Assigned task
Print every line exactly as it appears in the material below.

Records
■ ■ ■

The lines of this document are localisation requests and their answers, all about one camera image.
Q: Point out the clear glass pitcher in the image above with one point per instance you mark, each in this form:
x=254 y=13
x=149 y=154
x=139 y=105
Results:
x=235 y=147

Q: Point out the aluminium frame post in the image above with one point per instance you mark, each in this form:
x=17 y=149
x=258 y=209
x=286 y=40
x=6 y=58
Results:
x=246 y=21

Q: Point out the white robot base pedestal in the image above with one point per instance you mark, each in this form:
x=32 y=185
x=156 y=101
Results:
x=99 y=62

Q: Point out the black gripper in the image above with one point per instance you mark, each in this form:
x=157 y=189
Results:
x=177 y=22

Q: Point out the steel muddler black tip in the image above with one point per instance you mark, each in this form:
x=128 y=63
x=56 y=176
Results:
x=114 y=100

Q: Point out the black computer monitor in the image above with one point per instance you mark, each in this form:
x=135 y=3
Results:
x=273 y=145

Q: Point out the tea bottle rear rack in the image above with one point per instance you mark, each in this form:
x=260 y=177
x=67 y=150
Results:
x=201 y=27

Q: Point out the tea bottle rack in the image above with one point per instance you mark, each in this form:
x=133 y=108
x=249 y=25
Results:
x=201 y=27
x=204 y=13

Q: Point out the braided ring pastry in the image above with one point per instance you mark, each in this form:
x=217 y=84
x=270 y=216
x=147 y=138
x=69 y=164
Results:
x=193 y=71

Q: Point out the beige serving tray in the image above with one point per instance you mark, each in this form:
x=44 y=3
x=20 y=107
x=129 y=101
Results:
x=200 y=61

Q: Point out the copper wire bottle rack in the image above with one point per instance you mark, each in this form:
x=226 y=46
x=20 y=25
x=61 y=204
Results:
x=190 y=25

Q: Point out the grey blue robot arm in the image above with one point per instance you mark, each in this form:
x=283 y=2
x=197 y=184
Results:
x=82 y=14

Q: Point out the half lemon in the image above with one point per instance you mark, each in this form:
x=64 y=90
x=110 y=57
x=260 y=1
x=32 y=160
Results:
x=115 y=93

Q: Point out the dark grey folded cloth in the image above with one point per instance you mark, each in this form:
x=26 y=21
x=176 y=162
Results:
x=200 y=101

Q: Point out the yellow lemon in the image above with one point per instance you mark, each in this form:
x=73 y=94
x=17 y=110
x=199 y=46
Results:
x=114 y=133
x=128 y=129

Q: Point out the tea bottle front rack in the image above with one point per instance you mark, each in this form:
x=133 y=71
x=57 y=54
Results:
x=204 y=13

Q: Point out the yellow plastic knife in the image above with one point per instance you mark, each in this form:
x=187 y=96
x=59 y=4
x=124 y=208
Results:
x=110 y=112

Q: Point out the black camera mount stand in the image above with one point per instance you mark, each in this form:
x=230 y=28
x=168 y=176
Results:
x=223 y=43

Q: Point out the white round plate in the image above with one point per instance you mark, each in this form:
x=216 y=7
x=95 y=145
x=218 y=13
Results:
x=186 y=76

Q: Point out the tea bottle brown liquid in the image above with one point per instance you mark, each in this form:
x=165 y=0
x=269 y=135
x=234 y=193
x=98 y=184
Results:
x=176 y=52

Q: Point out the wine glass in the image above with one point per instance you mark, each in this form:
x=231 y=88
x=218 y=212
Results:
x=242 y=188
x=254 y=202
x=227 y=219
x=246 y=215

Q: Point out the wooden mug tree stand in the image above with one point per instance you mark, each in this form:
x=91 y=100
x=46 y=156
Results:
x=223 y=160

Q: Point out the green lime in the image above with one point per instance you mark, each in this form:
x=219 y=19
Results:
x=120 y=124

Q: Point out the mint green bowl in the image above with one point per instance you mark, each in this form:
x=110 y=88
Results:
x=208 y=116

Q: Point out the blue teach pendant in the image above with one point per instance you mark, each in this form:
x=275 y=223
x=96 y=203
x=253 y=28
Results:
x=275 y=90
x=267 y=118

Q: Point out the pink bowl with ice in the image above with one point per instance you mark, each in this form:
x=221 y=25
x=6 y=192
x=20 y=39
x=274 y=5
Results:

■ ■ ■

Expected answer
The lines of this document are localisation requests and their answers, all about one camera image.
Q: Point out the clear glass pitcher in the image above with one point per instance you mark, each in this form:
x=254 y=13
x=149 y=154
x=139 y=105
Results:
x=235 y=147

Q: Point out the aluminium frame post in the image above with one point per instance you mark, each in this form:
x=17 y=149
x=258 y=209
x=286 y=40
x=6 y=58
Results:
x=246 y=21

Q: Point out the white robot base pedestal in the image above with one point per instance you mark, each in this form:
x=32 y=185
x=156 y=101
Results:
x=99 y=62

Q: Point out the black gripper in the image above with one point per instance you mark, each in this form:
x=157 y=189
Results:
x=177 y=22

Q: Point out the steel muddler black tip in the image above with one point per instance you mark, each in this form:
x=128 y=63
x=56 y=176
Results:
x=114 y=100

Q: Point out the black computer monitor in the image above with one point per instance you mark, each in this form:
x=135 y=3
Results:
x=273 y=145

Q: Point out the tea bottle rear rack in the image above with one point per instance you mark, each in this form:
x=260 y=177
x=67 y=150
Results:
x=201 y=27

Q: Point out the tea bottle rack in the image above with one point per instance you mark, each in this form:
x=133 y=108
x=249 y=25
Results:
x=201 y=27
x=204 y=13

Q: Point out the braided ring pastry in the image above with one point per instance you mark, each in this form:
x=217 y=84
x=270 y=216
x=147 y=138
x=69 y=164
Results:
x=193 y=71

Q: Point out the beige serving tray in the image above with one point per instance you mark, each in this form:
x=44 y=3
x=20 y=107
x=129 y=101
Results:
x=200 y=61

Q: Point out the copper wire bottle rack in the image above with one point per instance you mark, each in this form:
x=226 y=46
x=20 y=25
x=61 y=204
Results:
x=190 y=25

Q: Point out the grey blue robot arm in the image above with one point per instance you mark, each in this form:
x=283 y=2
x=197 y=184
Results:
x=82 y=14

Q: Point out the half lemon in the image above with one point per instance you mark, each in this form:
x=64 y=90
x=110 y=57
x=260 y=1
x=32 y=160
Results:
x=115 y=93

Q: Point out the dark grey folded cloth in the image above with one point per instance you mark, each in this form:
x=26 y=21
x=176 y=162
Results:
x=200 y=101

Q: Point out the yellow lemon in the image above with one point per instance you mark, each in this form:
x=73 y=94
x=17 y=110
x=199 y=46
Results:
x=114 y=133
x=128 y=129

Q: Point out the tea bottle front rack in the image above with one point per instance you mark, each in this form:
x=133 y=71
x=57 y=54
Results:
x=204 y=13

Q: Point out the yellow plastic knife in the image above with one point per instance you mark, each in this form:
x=187 y=96
x=59 y=4
x=124 y=208
Results:
x=110 y=112

Q: Point out the black camera mount stand in the image above with one point per instance you mark, each in this form:
x=230 y=28
x=168 y=176
Results:
x=223 y=43

Q: Point out the white round plate in the image above with one point per instance you mark, each in this form:
x=216 y=7
x=95 y=145
x=218 y=13
Results:
x=186 y=76

Q: Point out the tea bottle brown liquid in the image above with one point per instance you mark, each in this form:
x=165 y=0
x=269 y=135
x=234 y=193
x=98 y=184
Results:
x=176 y=52

Q: Point out the wine glass in the image above with one point per instance you mark, each in this form:
x=231 y=88
x=218 y=212
Results:
x=242 y=188
x=254 y=202
x=227 y=219
x=246 y=215

Q: Point out the wooden mug tree stand in the image above with one point per instance you mark, each in this form:
x=91 y=100
x=46 y=156
Results:
x=223 y=160

Q: Point out the green lime in the image above with one point per instance you mark, each in this form:
x=219 y=19
Results:
x=120 y=124

Q: Point out the mint green bowl in the image above with one point per instance you mark, each in this form:
x=110 y=88
Results:
x=208 y=116

Q: Point out the blue teach pendant in the image above with one point per instance you mark, each in this form:
x=275 y=223
x=96 y=203
x=253 y=28
Results:
x=275 y=90
x=267 y=118

Q: Point out the pink bowl with ice in the image above with one point per instance you mark, each in this form:
x=221 y=25
x=6 y=192
x=20 y=39
x=274 y=5
Results:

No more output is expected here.